Cut the comb off the bar - take a bite - then cut up the comb or crush the lot, and strain the wax out of the honey. Then melt the wax.

It's not hard. If you search around on "crush and strain", you'll find videos and articles.

Adam


----------



## AuntBee (Apr 26, 2011)

Thanks. I didn't know what search words to use.


----------



## Michael Bush (Aug 2, 2002)

http://www.bushfarms.com/beesharvest.htm


----------



## AuntBee (Apr 26, 2011)

Thanks. I'll check it out.


----------



## Zonker (Mar 10, 2010)

I just extracted my first honey and I just brushed the bees off.
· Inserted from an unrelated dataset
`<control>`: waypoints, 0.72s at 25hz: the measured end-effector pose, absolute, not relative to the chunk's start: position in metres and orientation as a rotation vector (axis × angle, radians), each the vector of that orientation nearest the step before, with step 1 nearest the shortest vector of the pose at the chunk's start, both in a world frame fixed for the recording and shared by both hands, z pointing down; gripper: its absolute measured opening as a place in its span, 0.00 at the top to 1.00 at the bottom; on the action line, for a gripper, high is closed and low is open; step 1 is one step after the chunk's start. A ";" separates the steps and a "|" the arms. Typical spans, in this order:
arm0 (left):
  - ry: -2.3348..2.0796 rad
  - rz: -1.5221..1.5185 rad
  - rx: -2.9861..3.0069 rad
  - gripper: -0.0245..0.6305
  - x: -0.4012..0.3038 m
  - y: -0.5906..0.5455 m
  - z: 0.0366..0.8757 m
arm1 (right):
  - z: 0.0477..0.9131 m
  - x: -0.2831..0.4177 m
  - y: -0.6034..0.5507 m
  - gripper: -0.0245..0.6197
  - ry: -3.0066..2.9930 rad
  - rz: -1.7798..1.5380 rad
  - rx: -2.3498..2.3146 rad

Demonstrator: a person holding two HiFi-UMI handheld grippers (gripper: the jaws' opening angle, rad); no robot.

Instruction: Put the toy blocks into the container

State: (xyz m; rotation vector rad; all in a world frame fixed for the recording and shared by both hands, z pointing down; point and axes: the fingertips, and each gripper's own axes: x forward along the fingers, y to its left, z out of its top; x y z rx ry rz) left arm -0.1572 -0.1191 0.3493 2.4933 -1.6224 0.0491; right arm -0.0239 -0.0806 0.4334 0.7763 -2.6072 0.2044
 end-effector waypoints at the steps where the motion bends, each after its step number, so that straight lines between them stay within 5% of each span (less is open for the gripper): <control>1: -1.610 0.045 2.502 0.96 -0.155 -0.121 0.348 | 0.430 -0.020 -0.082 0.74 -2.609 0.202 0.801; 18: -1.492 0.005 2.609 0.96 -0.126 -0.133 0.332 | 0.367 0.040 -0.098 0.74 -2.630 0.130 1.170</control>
Worked fine but the bees didn't seem to enjoy the process. I read Mr. Bush's articles about extracting but I'm wondering about using smoke or tapping to remove the bees. Do these methods work? Seems like it might be easier on the bees.


----------



## Beethinking (Jun 2, 2008)

Zonker: I don't usually smoke my horizontal hives. Tapping/shaking could be difficult if they are full of honey, as they are likely to break off the bar. I generally just brush them off and I find it's the most efficient for my 10-12 HTBHs. On my Warre hives I use abandonment or bee escapes.

Best,
Matt


----------



## Michael Bush (Aug 2, 2002)

The biggest thing to learn about brushing is you FLICK them off. Whatever you do, do NOT be gentle. If you try to "gently" brush them off they will hold on tighter and get angry. If you flick them you will surprise them and they fall off.


----------